As per industry estimates, the global webcam market was reported to be $6.69 billion in 2020, with a projected growth rate of 8% in the next decade.


The device that has become the foremost tool for 24/7 security and remote meetings can be traced back to the pursuit of a single pot of coffee!


coffee word decoration lights neon brown

THE TROJAN ROOM


The story began at Cambridge University, where the coffee pot was situated in the main computer lab, known as the Trojan Room.


"One of the things that's very, very important in computer science research is a regular and dependable flow of caffeine." said, Dr Quentin Stafford Fraser, who invented the webcam along with Dr Paul Jardetzky.


THE COFFEE MONITOR


Whenever researchers came looking for coffee, they always found that it had all been drunk. To solve the problem, the two scientists set up a camera to monitor the coffee pot in 1991. The camera worked by grabbing images 3 times a minute, with software that allowed researchers in the department to run the images from the camera on their internal computer network.


MAKING IT TO THE WWW


What helped the webcam reach the World Wide Web in November 1993 was

once again, coffee.


Dr Martyn Johnson was not connected to the computer network at the Cambridge lab, so he could not run the coffee pot cam software.
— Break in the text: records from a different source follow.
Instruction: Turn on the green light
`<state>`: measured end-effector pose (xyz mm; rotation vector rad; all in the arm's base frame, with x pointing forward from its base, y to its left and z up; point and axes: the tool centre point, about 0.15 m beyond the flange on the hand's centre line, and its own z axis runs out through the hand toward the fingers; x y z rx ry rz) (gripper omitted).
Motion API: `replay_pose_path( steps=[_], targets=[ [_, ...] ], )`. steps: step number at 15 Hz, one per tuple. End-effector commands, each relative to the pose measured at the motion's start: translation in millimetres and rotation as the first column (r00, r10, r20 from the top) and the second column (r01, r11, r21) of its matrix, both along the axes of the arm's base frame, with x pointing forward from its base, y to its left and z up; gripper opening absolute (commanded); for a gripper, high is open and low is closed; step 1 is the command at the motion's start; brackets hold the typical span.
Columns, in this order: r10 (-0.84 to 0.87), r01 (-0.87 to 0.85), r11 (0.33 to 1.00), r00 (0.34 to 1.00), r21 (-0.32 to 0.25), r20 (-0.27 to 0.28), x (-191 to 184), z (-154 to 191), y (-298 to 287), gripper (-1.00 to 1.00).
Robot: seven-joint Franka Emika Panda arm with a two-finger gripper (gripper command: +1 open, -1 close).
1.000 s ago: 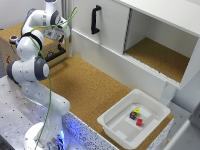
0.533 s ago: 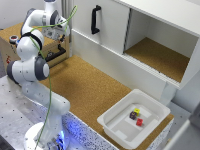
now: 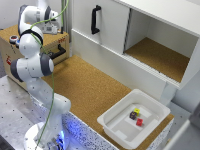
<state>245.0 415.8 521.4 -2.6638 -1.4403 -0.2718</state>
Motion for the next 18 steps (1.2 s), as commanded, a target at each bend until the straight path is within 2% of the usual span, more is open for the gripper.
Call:
replay_pose_path(
  steps=[1,3,4,5,6,7,11,13,16,17,18],
  targets=[
    [0.16,-0.159,0.979,0.987,-0.13,0.004,-54.6,1.9,37.3,1.0],
    [0.175,-0.172,0.978,0.984,-0.115,0.018,-67.3,-0.7,45.7,1.0],
    [0.186,-0.184,0.978,0.983,-0.095,0.007,-74.1,-2.7,48.2,1.0],
    [0.187,-0.188,0.977,0.982,-0.099,-0.019,-77.4,-7.1,49.7,1.0],
    [0.202,-0.204,0.973,0.979,-0.105,-0.023,-79.3,-9.2,51.9,1.0],
    [0.222,-0.222,0.967,0.975,-0.125,-0.018,-80.6,-12.6,53.1,-1.0],
    [0.202,-0.199,0.971,0.979,-0.133,0.01,-69.5,-16.9,59.9,-1.0],
    [0.142,-0.14,0.985,0.99,-0.101,0.018,-56.9,-15.4,56.6,-1.0],
    [0.109,-0.103,0.986,0.993,-0.127,0.039,-45.9,-13.5,51.4,-1.0],
    [0.105,-0.102,0.987,0.994,-0.121,0.019,-47.8,-16.4,51.0,-1.0],
    [0.115,-0.112,0.984,0.993,-0.138,0.015,-53.6,-20.9,52.7,-1.0]
  ],
)
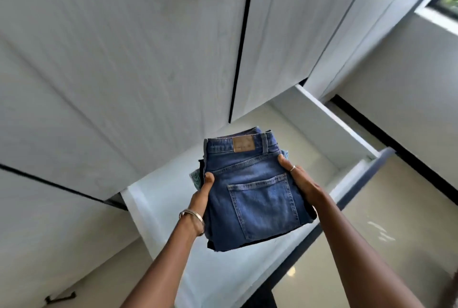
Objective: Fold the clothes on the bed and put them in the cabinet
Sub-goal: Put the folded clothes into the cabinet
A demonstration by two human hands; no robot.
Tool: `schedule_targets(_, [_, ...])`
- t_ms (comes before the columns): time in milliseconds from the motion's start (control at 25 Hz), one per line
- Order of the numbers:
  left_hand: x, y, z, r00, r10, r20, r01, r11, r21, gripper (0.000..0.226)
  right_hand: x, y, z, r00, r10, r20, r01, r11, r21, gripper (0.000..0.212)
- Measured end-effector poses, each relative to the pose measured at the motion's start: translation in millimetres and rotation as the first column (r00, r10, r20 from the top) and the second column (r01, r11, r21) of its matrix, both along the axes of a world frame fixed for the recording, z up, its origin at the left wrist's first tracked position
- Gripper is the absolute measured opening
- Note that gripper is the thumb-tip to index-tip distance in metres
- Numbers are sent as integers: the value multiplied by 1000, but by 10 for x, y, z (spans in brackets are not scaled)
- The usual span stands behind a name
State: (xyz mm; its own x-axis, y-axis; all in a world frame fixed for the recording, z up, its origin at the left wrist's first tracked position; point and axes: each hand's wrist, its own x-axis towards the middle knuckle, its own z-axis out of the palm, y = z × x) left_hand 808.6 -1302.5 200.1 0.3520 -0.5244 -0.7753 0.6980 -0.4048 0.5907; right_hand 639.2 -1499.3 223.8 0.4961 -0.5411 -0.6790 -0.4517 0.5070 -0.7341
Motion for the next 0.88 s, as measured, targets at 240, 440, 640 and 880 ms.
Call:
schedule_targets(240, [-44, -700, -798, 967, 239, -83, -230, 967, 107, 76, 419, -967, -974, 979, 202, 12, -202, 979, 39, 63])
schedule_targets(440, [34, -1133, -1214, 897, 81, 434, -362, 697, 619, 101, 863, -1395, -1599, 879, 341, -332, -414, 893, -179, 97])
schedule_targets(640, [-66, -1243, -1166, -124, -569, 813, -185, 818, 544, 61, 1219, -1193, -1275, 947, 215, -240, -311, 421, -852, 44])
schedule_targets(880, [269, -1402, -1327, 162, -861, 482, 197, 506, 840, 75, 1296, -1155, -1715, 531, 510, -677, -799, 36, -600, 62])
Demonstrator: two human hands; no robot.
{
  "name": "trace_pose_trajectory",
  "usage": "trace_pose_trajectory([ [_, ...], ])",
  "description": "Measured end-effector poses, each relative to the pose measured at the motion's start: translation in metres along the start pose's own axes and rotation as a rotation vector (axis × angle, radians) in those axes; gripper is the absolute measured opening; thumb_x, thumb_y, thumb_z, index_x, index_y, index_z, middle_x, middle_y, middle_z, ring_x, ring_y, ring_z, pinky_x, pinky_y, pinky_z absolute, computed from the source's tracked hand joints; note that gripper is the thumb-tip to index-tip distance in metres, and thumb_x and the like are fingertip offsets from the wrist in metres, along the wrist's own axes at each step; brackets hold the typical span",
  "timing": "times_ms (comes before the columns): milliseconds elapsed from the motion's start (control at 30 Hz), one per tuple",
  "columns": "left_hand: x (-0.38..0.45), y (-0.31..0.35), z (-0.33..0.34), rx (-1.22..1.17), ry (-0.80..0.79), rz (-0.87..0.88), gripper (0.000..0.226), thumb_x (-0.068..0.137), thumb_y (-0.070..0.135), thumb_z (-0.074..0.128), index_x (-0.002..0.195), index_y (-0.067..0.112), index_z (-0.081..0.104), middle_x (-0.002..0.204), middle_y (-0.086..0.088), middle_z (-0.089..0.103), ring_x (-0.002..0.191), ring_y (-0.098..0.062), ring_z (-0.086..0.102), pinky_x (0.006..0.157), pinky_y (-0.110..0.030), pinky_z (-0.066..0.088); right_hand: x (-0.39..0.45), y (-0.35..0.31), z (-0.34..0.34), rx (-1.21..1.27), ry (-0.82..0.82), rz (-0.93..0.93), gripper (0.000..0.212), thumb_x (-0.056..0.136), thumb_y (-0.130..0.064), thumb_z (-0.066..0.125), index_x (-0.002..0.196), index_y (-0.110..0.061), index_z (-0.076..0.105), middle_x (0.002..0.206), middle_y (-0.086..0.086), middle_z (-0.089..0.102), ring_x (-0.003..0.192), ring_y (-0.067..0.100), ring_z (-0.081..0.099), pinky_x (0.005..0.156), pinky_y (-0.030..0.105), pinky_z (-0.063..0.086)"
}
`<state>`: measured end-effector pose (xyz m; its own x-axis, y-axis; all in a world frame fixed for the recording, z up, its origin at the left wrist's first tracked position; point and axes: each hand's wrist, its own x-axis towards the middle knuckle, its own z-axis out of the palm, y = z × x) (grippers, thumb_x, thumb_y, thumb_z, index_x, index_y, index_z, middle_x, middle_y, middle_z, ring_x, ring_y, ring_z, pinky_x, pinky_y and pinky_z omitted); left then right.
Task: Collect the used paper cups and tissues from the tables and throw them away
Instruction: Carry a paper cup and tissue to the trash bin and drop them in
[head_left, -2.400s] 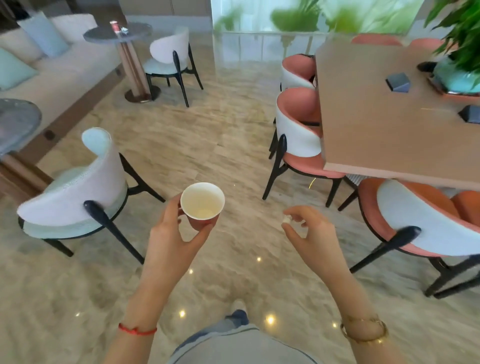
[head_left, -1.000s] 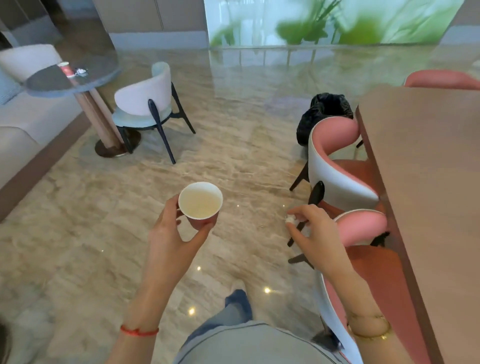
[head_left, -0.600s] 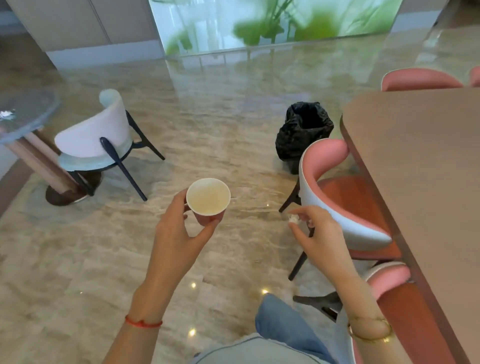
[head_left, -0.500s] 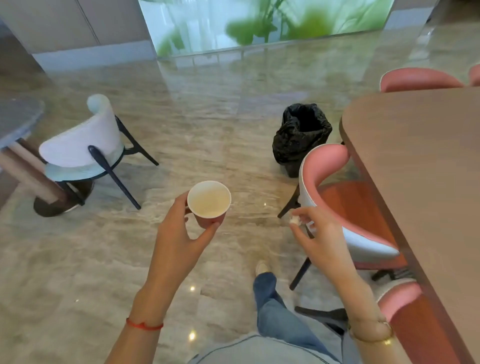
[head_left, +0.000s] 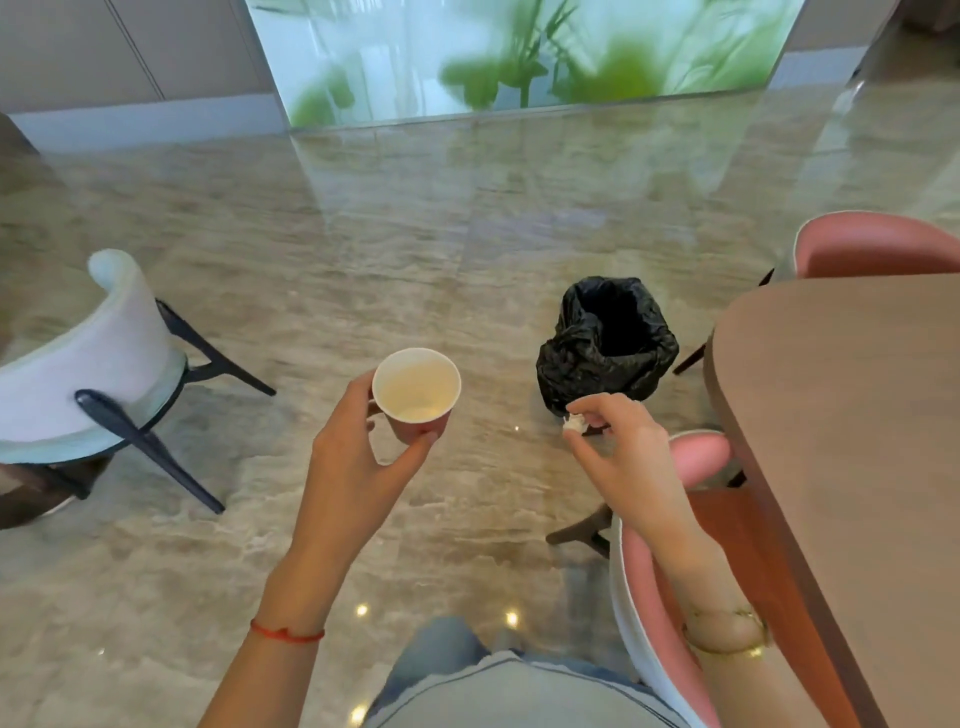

He wrote a code that copied the most recent image to the requester whenever it was asked for, and thus the webcam made it to the internet!


TOURIST DESTINATION


A word about the webcam got out, and before long millions of tech enthusiasts from around the world were accessing images of the Trojan room coffee pot.


The Cambridge Tourist information office even had to direct visitors from the US to the computer lab to see it for themselves.


THE END OF COFFEE-CAM


10 Years and Millions of hits later, the scientists found that the software was becoming unmaintainable.


Despite nostalgic protests from webcam fans around the world, the coffee pot and the webcam were eventually switched off. The last image captured was the scientist's fingers pressing the 'off' button.


WHAT HAPPENED TO THE COFFEE POT?


The Trojan Room coffee pot was reportedly sold at auction for 3,350 euros. It was bought by Der Spiegel news magazine in Germany, which soon pressed the pot back into active services.


" In 10 years, it had gone from being a wacky new idea to a novelty that a reasonable number of people knew about, to a widely viewed icon of the early web, to a historic artefact, and then to something that people were mourning over when it was no longer there." - Dr Stafford-Fraser


Thanks For Giving Your Time !!!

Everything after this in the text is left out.